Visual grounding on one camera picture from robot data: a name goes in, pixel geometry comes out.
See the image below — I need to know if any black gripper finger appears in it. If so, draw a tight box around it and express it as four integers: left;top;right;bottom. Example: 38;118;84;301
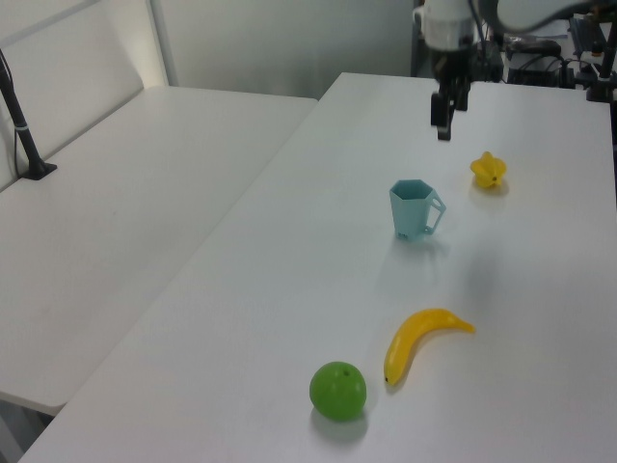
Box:
452;79;471;113
430;90;455;143

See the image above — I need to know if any robot gripper body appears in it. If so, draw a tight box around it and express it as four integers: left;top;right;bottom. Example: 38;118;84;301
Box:
430;45;476;97

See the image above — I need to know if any light blue faceted mug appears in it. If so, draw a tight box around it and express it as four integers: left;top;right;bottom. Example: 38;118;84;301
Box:
389;178;447;244

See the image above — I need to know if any yellow starfruit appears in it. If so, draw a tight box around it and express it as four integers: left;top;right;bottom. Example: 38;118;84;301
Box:
469;150;508;190

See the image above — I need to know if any black electronic device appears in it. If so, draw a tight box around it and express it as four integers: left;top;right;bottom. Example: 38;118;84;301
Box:
503;33;563;57

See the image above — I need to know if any yellow banana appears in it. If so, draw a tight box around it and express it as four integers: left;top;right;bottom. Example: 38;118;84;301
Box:
383;308;477;387

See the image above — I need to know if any green apple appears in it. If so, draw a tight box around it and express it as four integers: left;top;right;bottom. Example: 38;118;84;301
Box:
308;361;367;422

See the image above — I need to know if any black pole with base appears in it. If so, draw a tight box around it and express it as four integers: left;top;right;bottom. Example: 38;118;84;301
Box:
0;47;59;182

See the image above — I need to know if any black camera stand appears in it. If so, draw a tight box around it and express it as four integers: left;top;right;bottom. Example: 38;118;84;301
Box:
585;28;617;103

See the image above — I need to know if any electronics rack with cables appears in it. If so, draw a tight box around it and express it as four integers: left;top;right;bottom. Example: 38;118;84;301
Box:
567;0;617;64

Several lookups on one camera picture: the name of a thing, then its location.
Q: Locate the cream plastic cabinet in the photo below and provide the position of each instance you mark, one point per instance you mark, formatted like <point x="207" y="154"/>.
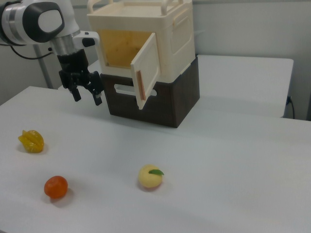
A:
<point x="167" y="43"/>

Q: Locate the orange toy tangerine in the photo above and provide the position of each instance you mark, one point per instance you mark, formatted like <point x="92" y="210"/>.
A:
<point x="56" y="187"/>

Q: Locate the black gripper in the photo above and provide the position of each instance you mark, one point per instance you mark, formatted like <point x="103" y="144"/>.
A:
<point x="73" y="61"/>

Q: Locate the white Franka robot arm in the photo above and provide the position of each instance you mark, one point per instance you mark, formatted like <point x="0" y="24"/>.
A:
<point x="31" y="21"/>

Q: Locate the pale yellow toy peach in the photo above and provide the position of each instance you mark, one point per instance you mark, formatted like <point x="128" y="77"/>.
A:
<point x="149" y="180"/>

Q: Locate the cream cabinet door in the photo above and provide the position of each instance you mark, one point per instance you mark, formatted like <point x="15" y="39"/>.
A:
<point x="147" y="68"/>

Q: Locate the yellow toy starfruit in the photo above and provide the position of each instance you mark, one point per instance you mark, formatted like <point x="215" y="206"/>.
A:
<point x="31" y="142"/>

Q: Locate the dark brown drawer box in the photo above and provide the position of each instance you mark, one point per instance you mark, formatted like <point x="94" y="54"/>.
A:
<point x="170" y="102"/>

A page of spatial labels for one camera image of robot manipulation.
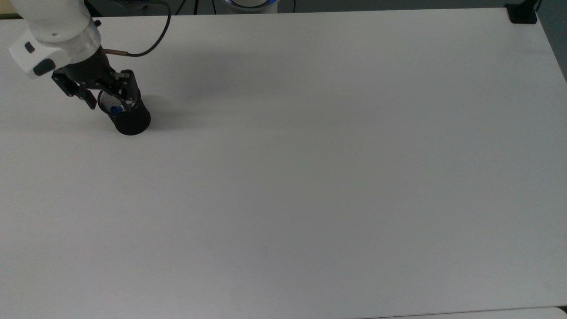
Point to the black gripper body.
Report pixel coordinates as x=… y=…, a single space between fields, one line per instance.
x=91 y=68

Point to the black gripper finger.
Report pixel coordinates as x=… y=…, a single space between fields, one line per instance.
x=129 y=88
x=73 y=86

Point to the white marker with blue cap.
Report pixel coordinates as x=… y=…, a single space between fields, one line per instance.
x=116 y=109

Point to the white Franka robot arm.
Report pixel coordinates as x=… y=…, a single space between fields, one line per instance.
x=53 y=17

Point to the black mesh pen cup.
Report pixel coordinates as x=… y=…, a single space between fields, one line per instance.
x=133 y=122

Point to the black camera pole clamp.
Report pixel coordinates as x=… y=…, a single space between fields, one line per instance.
x=522 y=15

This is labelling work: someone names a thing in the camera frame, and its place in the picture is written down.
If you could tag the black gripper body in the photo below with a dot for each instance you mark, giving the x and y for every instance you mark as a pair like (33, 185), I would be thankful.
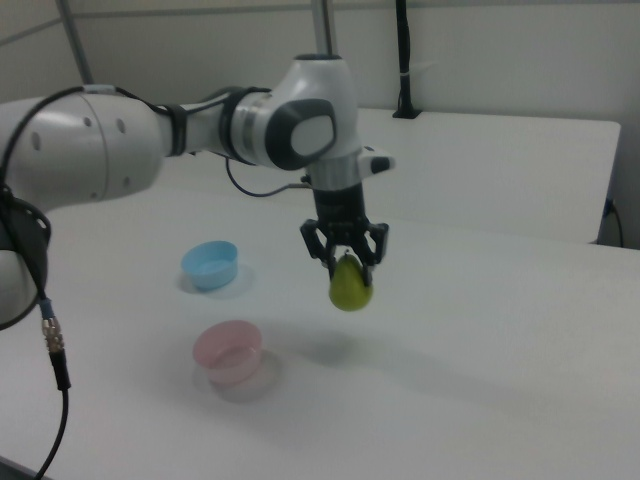
(340, 210)

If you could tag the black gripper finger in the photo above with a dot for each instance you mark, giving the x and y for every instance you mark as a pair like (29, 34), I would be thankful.
(377, 247)
(317, 245)

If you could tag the green pear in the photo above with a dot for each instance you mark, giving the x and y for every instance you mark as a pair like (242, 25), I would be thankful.
(350, 287)

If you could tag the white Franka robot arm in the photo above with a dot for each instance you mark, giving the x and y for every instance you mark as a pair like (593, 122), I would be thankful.
(90, 150)

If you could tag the blue plastic bowl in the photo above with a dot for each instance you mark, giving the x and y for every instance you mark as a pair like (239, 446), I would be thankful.
(210, 272)

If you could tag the pink plastic bowl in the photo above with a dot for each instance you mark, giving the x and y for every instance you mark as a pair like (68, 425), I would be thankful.
(225, 350)

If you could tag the white table with grey edge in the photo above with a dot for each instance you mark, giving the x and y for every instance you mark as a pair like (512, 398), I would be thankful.
(500, 170)

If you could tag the black camera stand pole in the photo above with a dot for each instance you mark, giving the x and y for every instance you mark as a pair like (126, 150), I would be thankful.
(406, 50)

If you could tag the aluminium frame post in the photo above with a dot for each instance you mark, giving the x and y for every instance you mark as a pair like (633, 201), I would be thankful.
(77, 45)
(324, 25)

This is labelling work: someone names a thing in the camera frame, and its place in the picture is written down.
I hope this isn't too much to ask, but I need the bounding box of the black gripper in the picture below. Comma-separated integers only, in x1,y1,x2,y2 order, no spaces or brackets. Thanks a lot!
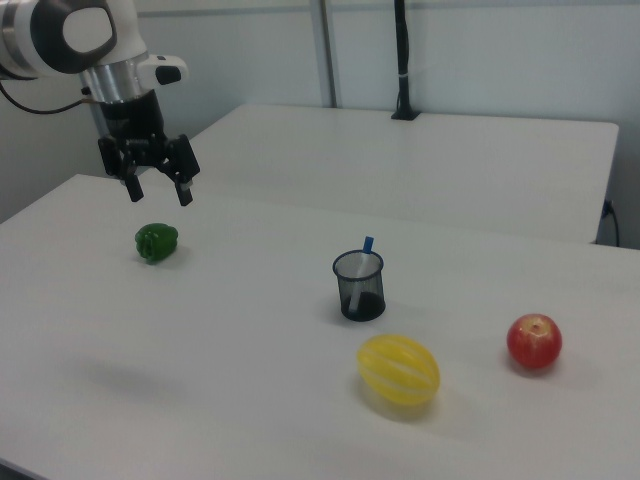
97,91,202,208

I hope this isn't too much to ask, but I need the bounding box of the white marker pen blue cap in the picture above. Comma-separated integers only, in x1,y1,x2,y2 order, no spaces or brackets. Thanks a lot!
348,235,377,311

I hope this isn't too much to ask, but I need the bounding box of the black mesh pen cup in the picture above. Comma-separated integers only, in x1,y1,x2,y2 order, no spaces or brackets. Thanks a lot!
332,250,388,322

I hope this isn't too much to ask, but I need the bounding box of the green bell pepper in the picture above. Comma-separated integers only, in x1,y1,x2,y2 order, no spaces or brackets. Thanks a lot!
134,222,180,264

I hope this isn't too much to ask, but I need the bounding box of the black pole with base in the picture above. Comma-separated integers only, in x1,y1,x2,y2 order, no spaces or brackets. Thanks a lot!
390,0,422,122

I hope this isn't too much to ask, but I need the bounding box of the yellow lemon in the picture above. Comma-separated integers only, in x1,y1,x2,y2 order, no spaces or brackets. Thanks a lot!
355,333,442,407

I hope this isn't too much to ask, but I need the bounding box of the red apple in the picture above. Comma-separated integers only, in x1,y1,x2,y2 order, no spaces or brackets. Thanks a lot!
506,313,563,371

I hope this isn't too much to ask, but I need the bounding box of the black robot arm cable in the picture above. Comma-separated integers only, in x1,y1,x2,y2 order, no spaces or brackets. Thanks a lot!
0,79,97,114

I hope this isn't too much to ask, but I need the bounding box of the aluminium partition post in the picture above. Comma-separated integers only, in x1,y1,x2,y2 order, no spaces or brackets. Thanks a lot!
308,0,342,109

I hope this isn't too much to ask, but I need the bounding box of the black cable behind table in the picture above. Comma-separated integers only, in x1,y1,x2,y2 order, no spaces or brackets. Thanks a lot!
601,198,622,247

What this task involves
Only the pictures may be dropped when you copy the data above; everything else stays exact.

Exercise answer
Visual grounding on one camera picture from robot data: a name goes in, pixel geometry comes out.
See the image below — I need to know if any black gripper finger appears in it. If so, draw a tight box around it and express it as four integers: left;top;right;bottom. Example: 38;118;84;301
Box:
452;79;471;113
430;90;455;143

See the image above — I need to know if any robot gripper body appears in it. If so, draw a tight box around it and express it as four integers: left;top;right;bottom. Example: 38;118;84;301
Box:
430;45;476;97

See the image above — I need to know if any light blue faceted mug appears in it. If so, draw a tight box around it and express it as four integers: left;top;right;bottom. Example: 38;118;84;301
Box:
389;178;447;244

See the image above — I need to know if any yellow starfruit appears in it. If so, draw a tight box around it and express it as four integers: left;top;right;bottom. Example: 38;118;84;301
Box:
469;150;508;190

See the image above — I need to know if any black electronic device appears in it. If so, draw a tight box around it and express it as four integers: left;top;right;bottom. Example: 38;118;84;301
Box:
503;33;563;57

See the image above — I need to know if any yellow banana appears in it. If so, draw a tight box around it and express it as four integers: left;top;right;bottom. Example: 38;118;84;301
Box:
383;308;477;387

See the image above — I need to know if any green apple appears in it. If so, draw a tight box around it and express it as four integers: left;top;right;bottom. Example: 38;118;84;301
Box:
308;361;367;422

See the image above — I need to know if any black pole with base appears in it. If so, draw a tight box around it and express it as four integers: left;top;right;bottom. Example: 38;118;84;301
Box:
0;47;59;182

See the image above — I need to know if any black camera stand appears in it. If so, draw a tight box around it and express it as four integers: left;top;right;bottom. Example: 38;118;84;301
Box:
585;28;617;103

See the image above — I need to know if any electronics rack with cables appears in it. If so, draw a tight box around it and express it as four integers: left;top;right;bottom. Example: 38;118;84;301
Box:
567;0;617;64

Several lookups on one camera picture: the name of a thing, then its location.
Q: Locate the cream plastic cabinet in the photo below and provide the position of each instance you mark, one point per instance you mark, formatted like <point x="207" y="154"/>.
A:
<point x="167" y="43"/>

Q: Locate the orange toy tangerine in the photo above and provide the position of each instance you mark, one point per instance you mark, formatted like <point x="92" y="210"/>.
A:
<point x="56" y="187"/>

Q: Locate the black gripper in the photo above and provide the position of each instance you mark, one point per instance you mark, formatted like <point x="103" y="144"/>.
A:
<point x="73" y="61"/>

Q: Locate the white Franka robot arm in the photo above and provide the position of each instance you mark, one point per instance you mark, formatted like <point x="0" y="24"/>.
A:
<point x="31" y="21"/>

Q: Locate the pale yellow toy peach in the photo above and provide the position of each instance you mark, one point per instance you mark, formatted like <point x="128" y="77"/>.
A:
<point x="149" y="180"/>

Q: Locate the cream cabinet door in the photo above and provide the position of each instance you mark, one point per instance you mark, formatted like <point x="15" y="39"/>.
A:
<point x="147" y="68"/>

Q: Locate the yellow toy starfruit in the photo above and provide the position of each instance you mark, one point per instance you mark, formatted like <point x="215" y="206"/>.
A:
<point x="31" y="142"/>

Q: Locate the dark brown drawer box in the photo above and provide the position of each instance you mark, one point per instance you mark, formatted like <point x="94" y="54"/>.
A:
<point x="170" y="102"/>

A page of spatial labels for one camera image of robot manipulation.
Point to the black gripper body.
Report pixel coordinates as x=… y=…, a single space between fields, one line per instance.
x=91 y=68

Point to the black gripper finger.
Report pixel coordinates as x=… y=…, a single space between fields, one line per instance.
x=129 y=88
x=73 y=86

Point to the white marker with blue cap.
Report pixel coordinates as x=… y=…, a single space between fields, one line per instance.
x=116 y=109

Point to the white Franka robot arm.
Report pixel coordinates as x=… y=…, a single space between fields, one line per instance.
x=53 y=17

Point to the black mesh pen cup.
Report pixel coordinates as x=… y=…, a single space between fields, one line per instance.
x=133 y=122

Point to the black camera pole clamp.
Report pixel coordinates as x=… y=…, a single space between fields, one line per instance.
x=522 y=15

This is labelling work: someone names a thing in the camera frame, and its place in the picture is written down.
If you could tag the black gripper body in the photo below with a dot for each instance you mark, giving the x and y for every instance you mark as a pair like (33, 185), I would be thankful.
(340, 210)

If you could tag the black gripper finger in the photo above with a dot for each instance you mark, giving the x and y for every instance you mark as a pair like (29, 34), I would be thankful.
(377, 247)
(317, 245)

If you could tag the green pear in the photo above with a dot for each instance you mark, giving the x and y for every instance you mark as a pair like (242, 25), I would be thankful.
(350, 287)

If you could tag the white Franka robot arm in the photo above with a dot for each instance you mark, giving the x and y for every instance you mark as a pair like (593, 122), I would be thankful.
(90, 150)

If you could tag the blue plastic bowl in the photo above with a dot for each instance you mark, giving the x and y for every instance you mark as a pair like (239, 446), I would be thankful.
(210, 272)

If you could tag the pink plastic bowl in the photo above with a dot for each instance you mark, giving the x and y for every instance you mark as a pair like (68, 425), I would be thankful.
(225, 350)

If you could tag the white table with grey edge in the photo above with a dot for each instance you mark, giving the x and y for every instance you mark as a pair like (512, 398), I would be thankful.
(500, 170)

If you could tag the black camera stand pole in the photo above with a dot for each instance you mark, giving the x and y for every instance you mark as a pair like (126, 150), I would be thankful.
(406, 50)

If you could tag the aluminium frame post in the photo above with a dot for each instance you mark, giving the x and y for every instance you mark as a pair like (633, 201), I would be thankful.
(77, 45)
(324, 25)

This is labelling work: someone names a thing in the camera frame, and its place in the picture is written down.
I hope this isn't too much to ask, but I need the bounding box of the black gripper in the picture below. Comma-separated integers only, in x1,y1,x2,y2 order, no spaces or brackets. Thanks a lot!
97,91,202,208

I hope this isn't too much to ask, but I need the bounding box of the white marker pen blue cap in the picture above. Comma-separated integers only, in x1,y1,x2,y2 order, no spaces or brackets. Thanks a lot!
348,235,377,311

I hope this isn't too much to ask, but I need the bounding box of the black mesh pen cup in the picture above. Comma-separated integers only, in x1,y1,x2,y2 order, no spaces or brackets. Thanks a lot!
332,250,388,322

I hope this isn't too much to ask, but I need the bounding box of the green bell pepper in the picture above. Comma-separated integers only, in x1,y1,x2,y2 order, no spaces or brackets. Thanks a lot!
134,222,180,264

I hope this isn't too much to ask, but I need the bounding box of the black pole with base in the picture above. Comma-separated integers only, in x1,y1,x2,y2 order, no spaces or brackets. Thanks a lot!
390,0,422,122

I hope this isn't too much to ask, but I need the bounding box of the yellow lemon in the picture above. Comma-separated integers only, in x1,y1,x2,y2 order, no spaces or brackets. Thanks a lot!
355,333,442,407

I hope this isn't too much to ask, but I need the bounding box of the red apple in the picture above. Comma-separated integers only, in x1,y1,x2,y2 order, no spaces or brackets. Thanks a lot!
506,313,563,371

I hope this isn't too much to ask, but I need the bounding box of the black robot arm cable in the picture above. Comma-separated integers only, in x1,y1,x2,y2 order, no spaces or brackets. Thanks a lot!
0,79,97,114

I hope this isn't too much to ask, but I need the bounding box of the aluminium partition post in the picture above. Comma-separated integers only, in x1,y1,x2,y2 order, no spaces or brackets. Thanks a lot!
308,0,342,109

I hope this isn't too much to ask, but I need the bounding box of the black cable behind table in the picture above. Comma-separated integers only, in x1,y1,x2,y2 order, no spaces or brackets. Thanks a lot!
601,198,622,247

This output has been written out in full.